(Listed records)
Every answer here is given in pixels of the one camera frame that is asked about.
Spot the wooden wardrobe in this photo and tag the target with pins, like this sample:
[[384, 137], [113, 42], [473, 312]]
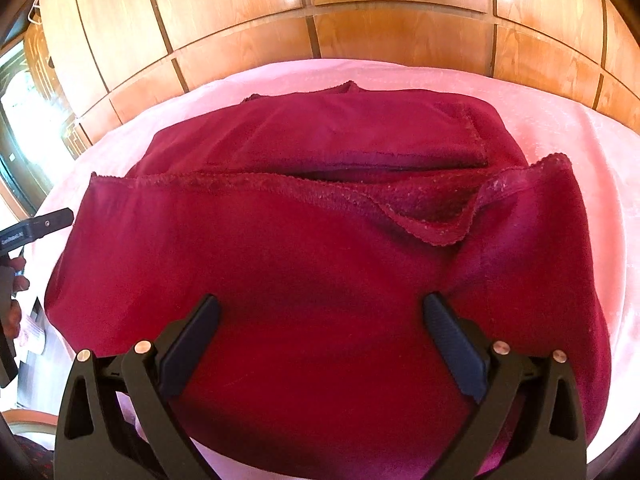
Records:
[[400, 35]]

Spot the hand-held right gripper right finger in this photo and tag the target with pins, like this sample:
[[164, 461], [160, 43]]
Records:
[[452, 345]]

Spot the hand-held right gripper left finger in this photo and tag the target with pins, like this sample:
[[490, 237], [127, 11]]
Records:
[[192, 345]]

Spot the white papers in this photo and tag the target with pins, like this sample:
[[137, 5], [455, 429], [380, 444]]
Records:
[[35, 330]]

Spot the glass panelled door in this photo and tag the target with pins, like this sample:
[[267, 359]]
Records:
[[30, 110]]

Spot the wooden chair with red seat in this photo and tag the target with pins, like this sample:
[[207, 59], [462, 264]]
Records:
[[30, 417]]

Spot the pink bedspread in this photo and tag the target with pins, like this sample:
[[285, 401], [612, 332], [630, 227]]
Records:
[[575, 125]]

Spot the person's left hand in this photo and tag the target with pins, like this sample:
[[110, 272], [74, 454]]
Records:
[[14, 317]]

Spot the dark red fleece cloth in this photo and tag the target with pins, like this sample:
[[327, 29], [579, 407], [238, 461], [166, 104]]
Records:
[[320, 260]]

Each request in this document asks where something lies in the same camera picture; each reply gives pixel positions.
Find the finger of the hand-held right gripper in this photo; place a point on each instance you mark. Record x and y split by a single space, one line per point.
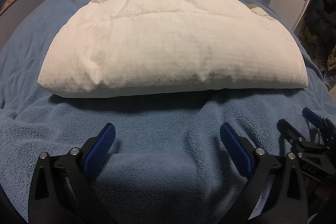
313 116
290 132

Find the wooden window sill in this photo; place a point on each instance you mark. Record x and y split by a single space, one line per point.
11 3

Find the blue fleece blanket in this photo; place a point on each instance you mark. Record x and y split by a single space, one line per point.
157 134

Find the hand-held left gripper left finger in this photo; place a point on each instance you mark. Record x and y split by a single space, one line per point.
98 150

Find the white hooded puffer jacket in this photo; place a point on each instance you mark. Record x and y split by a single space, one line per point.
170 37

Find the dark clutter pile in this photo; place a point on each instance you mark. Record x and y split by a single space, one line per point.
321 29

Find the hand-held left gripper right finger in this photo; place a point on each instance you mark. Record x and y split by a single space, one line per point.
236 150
(End Listed records)
(Listed records)
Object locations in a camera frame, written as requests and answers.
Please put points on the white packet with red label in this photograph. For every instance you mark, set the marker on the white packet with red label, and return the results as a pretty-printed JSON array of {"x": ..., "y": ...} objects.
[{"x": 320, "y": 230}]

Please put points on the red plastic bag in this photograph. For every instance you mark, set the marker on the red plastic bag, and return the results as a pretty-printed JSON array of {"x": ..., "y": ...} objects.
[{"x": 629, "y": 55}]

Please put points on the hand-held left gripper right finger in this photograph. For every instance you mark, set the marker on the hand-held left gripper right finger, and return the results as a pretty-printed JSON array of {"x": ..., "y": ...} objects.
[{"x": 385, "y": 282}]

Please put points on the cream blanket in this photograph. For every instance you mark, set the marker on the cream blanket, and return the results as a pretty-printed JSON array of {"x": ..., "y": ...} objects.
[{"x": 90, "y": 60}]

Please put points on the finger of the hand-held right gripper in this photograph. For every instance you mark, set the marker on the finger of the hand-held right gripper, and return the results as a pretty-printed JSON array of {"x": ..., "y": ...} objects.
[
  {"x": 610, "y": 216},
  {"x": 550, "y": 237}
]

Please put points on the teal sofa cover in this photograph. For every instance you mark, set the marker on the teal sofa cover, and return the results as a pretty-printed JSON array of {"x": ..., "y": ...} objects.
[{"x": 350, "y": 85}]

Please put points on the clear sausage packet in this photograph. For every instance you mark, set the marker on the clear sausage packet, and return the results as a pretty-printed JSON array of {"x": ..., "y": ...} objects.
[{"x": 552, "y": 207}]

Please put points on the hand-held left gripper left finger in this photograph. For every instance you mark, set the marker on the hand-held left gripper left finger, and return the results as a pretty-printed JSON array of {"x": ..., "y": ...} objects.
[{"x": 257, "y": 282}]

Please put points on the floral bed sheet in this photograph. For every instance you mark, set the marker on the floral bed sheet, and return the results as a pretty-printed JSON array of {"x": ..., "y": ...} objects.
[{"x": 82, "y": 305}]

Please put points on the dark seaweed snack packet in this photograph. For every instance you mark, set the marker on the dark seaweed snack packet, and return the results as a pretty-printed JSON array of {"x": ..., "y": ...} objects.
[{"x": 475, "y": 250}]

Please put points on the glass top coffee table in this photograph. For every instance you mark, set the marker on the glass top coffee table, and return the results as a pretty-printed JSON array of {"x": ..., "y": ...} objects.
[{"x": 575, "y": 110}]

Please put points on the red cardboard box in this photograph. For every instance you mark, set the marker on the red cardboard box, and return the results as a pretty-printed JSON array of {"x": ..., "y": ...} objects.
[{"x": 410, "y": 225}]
(End Listed records)
▶ [Exercise description] Using the records above, report the number of lines that include the string "frame", with nothing added.

▶ [Exercise answer] 2